LD 1476 also received support Monday from residents, former and current town councilors, and business owner Art Boulay.
Boulay, who owns two businesses in downtown Brunswick, said this was the first time he ever felt compelled to express his support for a bill in the statehouse. He said it’s no coincidence that relations between the town and MRRA went awry when Town Manager Gary Brown wasn’t reappointed to the board after 2009.
“Since then there have been nearly daily headlines about tension between the town and the MRRA board,” Boulay said.
Andy Cashman, a lobbyist for Brunswick, said a new poll conducted by Pan Atlantic SMS Group found that nearly 89 percent of respondents in Bath, Bowdoinham, Brunswick, Freeport, Harpswell, Lisbon Falls and Topsham strongly support the bill.
Sen. Stan Gerzofsky, D-Brunswick, was one of the two officials who expressed opposition to the bill. He was joined by written testimony against the legislation from Rep. Charles Priest, D-Brunswick.
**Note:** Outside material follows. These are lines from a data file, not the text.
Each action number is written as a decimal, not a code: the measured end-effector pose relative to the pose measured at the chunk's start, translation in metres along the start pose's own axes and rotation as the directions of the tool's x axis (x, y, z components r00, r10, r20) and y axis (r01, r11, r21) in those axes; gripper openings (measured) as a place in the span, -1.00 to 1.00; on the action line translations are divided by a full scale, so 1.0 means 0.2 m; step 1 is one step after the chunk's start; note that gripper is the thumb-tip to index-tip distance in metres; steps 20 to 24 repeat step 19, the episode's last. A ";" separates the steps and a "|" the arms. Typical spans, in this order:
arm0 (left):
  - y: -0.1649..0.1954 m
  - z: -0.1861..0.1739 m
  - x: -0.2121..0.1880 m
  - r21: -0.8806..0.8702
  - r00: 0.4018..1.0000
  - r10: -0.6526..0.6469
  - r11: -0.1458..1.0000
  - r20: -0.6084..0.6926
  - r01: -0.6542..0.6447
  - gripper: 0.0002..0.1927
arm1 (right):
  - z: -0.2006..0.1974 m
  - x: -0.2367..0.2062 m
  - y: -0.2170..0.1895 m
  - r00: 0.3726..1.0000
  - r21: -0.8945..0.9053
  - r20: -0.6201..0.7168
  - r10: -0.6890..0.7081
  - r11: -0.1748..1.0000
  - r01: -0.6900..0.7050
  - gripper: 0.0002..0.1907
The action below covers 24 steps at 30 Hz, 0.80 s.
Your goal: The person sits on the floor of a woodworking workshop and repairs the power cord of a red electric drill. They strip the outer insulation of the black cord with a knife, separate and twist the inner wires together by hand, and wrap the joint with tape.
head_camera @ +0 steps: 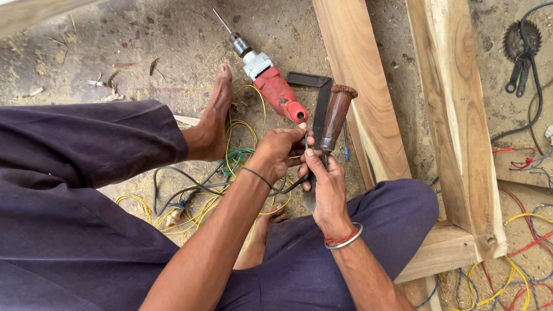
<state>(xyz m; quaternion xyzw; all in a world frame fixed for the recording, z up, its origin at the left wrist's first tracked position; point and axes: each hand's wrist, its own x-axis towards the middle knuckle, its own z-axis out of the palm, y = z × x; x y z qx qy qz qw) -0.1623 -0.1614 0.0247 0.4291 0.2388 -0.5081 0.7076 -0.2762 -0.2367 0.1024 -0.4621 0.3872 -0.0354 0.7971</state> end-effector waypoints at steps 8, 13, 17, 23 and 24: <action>-0.12 -0.02 0.24 -0.275 0.995 -0.099 0.958 -0.027 0.088 -0.79 | -0.01 0.03 0.01 1.000 -0.049 -0.030 -0.001 0.999 -0.001 -0.91; -0.16 0.00 0.31 -0.430 0.987 -0.135 0.899 -0.085 0.085 -0.85 | -0.03 0.05 0.03 1.000 -0.019 -0.006 -0.001 1.000 0.001 -0.91; -0.20 -0.04 0.37 -0.509 0.988 -0.148 0.854 -0.040 0.108 -0.92 | -0.05 0.06 0.04 1.000 -0.070 0.021 -0.022 0.997 0.024 -0.89; -0.21 -0.05 0.41 -0.522 0.987 -0.158 0.843 -0.005 0.132 -0.90 | -0.06 0.06 0.04 0.999 -0.098 0.017 -0.032 0.995 0.034 -0.90; -0.21 -0.05 0.41 -0.522 0.987 -0.158 0.843 -0.005 0.132 -0.90 | -0.06 0.06 0.04 0.999 -0.098 0.017 -0.032 0.995 0.034 -0.90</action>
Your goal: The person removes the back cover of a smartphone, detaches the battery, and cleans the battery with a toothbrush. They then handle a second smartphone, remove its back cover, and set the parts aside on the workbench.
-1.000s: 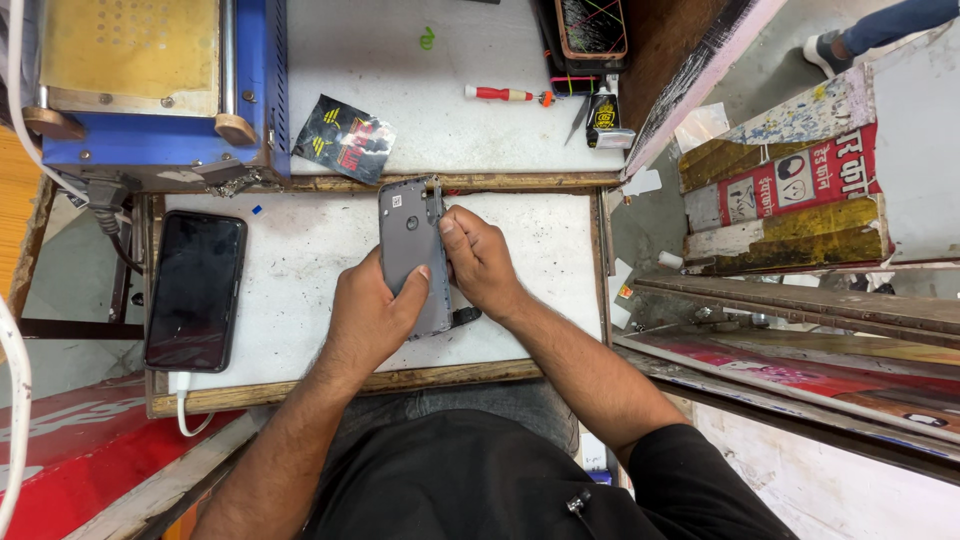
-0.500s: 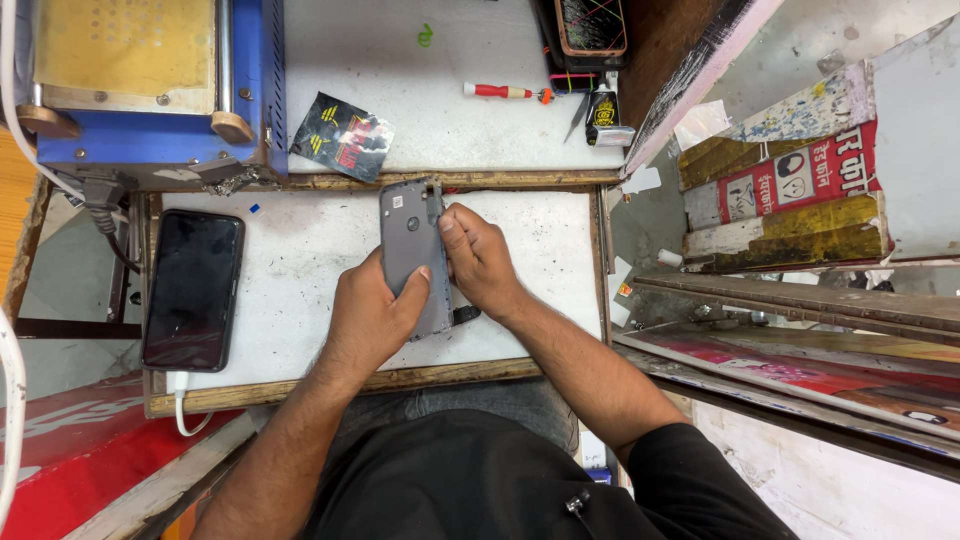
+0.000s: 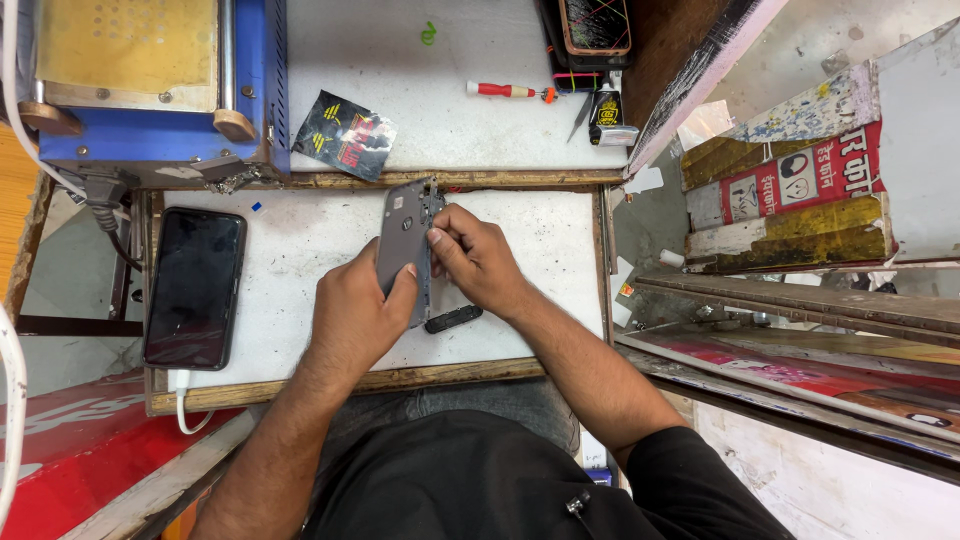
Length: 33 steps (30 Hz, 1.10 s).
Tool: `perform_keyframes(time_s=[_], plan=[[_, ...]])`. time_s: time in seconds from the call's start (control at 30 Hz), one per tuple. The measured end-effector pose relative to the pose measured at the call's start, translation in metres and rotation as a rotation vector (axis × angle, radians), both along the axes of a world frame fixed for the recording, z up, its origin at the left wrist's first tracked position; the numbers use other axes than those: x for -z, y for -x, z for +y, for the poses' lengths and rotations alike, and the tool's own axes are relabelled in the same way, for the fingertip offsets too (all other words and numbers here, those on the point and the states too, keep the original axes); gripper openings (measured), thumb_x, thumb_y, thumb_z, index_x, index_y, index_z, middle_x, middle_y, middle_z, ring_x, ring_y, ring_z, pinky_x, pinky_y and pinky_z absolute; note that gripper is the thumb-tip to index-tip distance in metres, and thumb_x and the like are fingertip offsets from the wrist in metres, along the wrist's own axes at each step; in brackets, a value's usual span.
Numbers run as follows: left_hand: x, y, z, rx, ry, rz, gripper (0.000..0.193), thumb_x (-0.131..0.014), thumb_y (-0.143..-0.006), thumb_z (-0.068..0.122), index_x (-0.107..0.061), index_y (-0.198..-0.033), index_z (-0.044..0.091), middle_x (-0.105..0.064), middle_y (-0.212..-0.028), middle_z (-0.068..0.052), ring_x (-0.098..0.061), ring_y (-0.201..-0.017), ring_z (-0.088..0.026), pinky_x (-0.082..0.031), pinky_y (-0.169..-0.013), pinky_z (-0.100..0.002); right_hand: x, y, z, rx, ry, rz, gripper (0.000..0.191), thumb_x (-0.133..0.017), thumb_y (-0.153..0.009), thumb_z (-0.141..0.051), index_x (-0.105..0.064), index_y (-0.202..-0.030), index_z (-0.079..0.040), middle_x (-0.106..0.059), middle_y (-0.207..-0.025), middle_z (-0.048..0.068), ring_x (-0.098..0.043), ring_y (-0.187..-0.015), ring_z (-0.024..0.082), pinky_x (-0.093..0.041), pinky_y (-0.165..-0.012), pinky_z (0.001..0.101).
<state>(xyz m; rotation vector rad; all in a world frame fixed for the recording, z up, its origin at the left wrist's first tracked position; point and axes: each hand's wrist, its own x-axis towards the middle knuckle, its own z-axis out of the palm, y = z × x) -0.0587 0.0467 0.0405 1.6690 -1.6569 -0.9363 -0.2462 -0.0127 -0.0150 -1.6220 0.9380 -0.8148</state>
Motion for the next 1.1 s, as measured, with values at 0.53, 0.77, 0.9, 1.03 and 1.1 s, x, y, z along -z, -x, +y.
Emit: perform_keyframes(time_s=[0.53, 0.77, 0.9, 1.03, 1.1], plan=[[-0.010, -0.028, 0.005, -0.209, 0.233, -0.199, 0.019, -0.071, -0.093, 0.016, -0.067, -0.102, -0.001, -0.071, -0.079, -0.020, -0.073, -0.072, -0.039, -0.058, -0.064, -0.046, -0.019, -0.004, 0.019, -0.547, 0.311, 0.075, 0.020, -0.063, -0.101, -0.017, -0.066, -0.085, -0.007, -0.063, -0.068, 0.005, -0.061, -0.060, 0.017, -0.050, -0.059, 0.0352], [-0.018, -0.036, 0.016, -0.187, 0.160, -0.020, 0.019, -0.069, -0.093, 0.017, -0.068, -0.105, 0.003, -0.074, -0.082, -0.017, -0.076, -0.076, -0.035, -0.059, -0.067, -0.043, -0.016, -0.008, 0.017, -0.496, 0.123, 0.077, 0.018, -0.069, -0.104, -0.026, -0.071, -0.109, -0.010, -0.075, -0.099, 0.003, -0.073, -0.087, 0.012, -0.061, -0.080, 0.0296], [-0.017, -0.022, 0.020, -0.129, 0.037, -0.051, 0.019, -0.068, -0.092, 0.019, -0.068, -0.103, 0.004, -0.073, -0.075, -0.015, -0.075, -0.068, -0.032, -0.059, -0.063, -0.042, -0.010, -0.006, 0.010, -0.095, -0.021, -0.008, 0.029, -0.076, -0.095, -0.027, -0.069, -0.114, -0.006, -0.074, -0.097, 0.002, -0.069, -0.080, 0.010, -0.058, -0.069, 0.0270], [-0.011, -0.007, 0.019, -0.054, 0.195, -0.257, 0.016, -0.069, -0.092, 0.018, -0.066, -0.097, 0.002, -0.070, -0.075, -0.014, -0.070, -0.064, -0.034, -0.056, -0.058, -0.045, -0.012, -0.006, 0.010, -0.005, 0.080, 0.140, 0.018, -0.076, -0.094, -0.020, -0.075, -0.100, -0.003, -0.073, -0.083, 0.005, -0.067, -0.070, 0.012, -0.054, -0.061, 0.0259], [-0.008, -0.003, 0.020, -0.046, 0.259, -0.312, 0.014, -0.069, -0.091, 0.016, -0.066, -0.097, 0.003, -0.070, -0.074, -0.013, -0.070, -0.061, -0.033, -0.055, -0.055, -0.044, -0.015, -0.006, 0.011, 0.018, 0.167, 0.174, 0.014, -0.075, -0.094, -0.016, -0.074, -0.098, -0.003, -0.072, -0.080, 0.006, -0.067, -0.068, 0.012, -0.053, -0.060, 0.0264]])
“Given the regional focus, it would be inappropriate to give only two of the impacted communities a direct seat on the board,” Gerzofsky said. “A regional redevelopment effort is only successful if it is truly regional in focus, and not unnecessarily held back by the individual interests of individual communities.”
Gerzofsky in 2011 introduced legislation that would have prohibited Brown or any employees of elected officials from being appointed to the MRRA board.
Brian Whitney, a DECD spokesman, said his agency opposes the bill because the town appointments wouldn’t face the same level of legislative scrutiny. Under current Maine statute, the governor’s board appointments must be confirmed by the state Senate.
“Under the current statute, (the towns are) allowed to nominate their economic development managers to the board,” Whitney said. He noted that Topsham Economic and Community Development Director John Shattuck is a MRRA trustee.
Denise Clavette, Brunswick’s business development manager, later pointed out that the Town Council nominated her in 2012, but the governor declined her appointment.
Earlier in the hearing, Daughtry said the argument behind her bill is supported by the U.S. Department of Defense Community Guide to Base Reuse, which says that “community leaders are essential to help ensure that the economic adjustment process.”
In addition, she said, many other development authorities across the country allow direct board appointments by towns.
“Giving Brunswick and Topsham two direct appointees would fit perfectly within the Department of Defense’s guidelines,” Daughtry said. “We need to make sure that community leaders have a seat on the MRRA board.”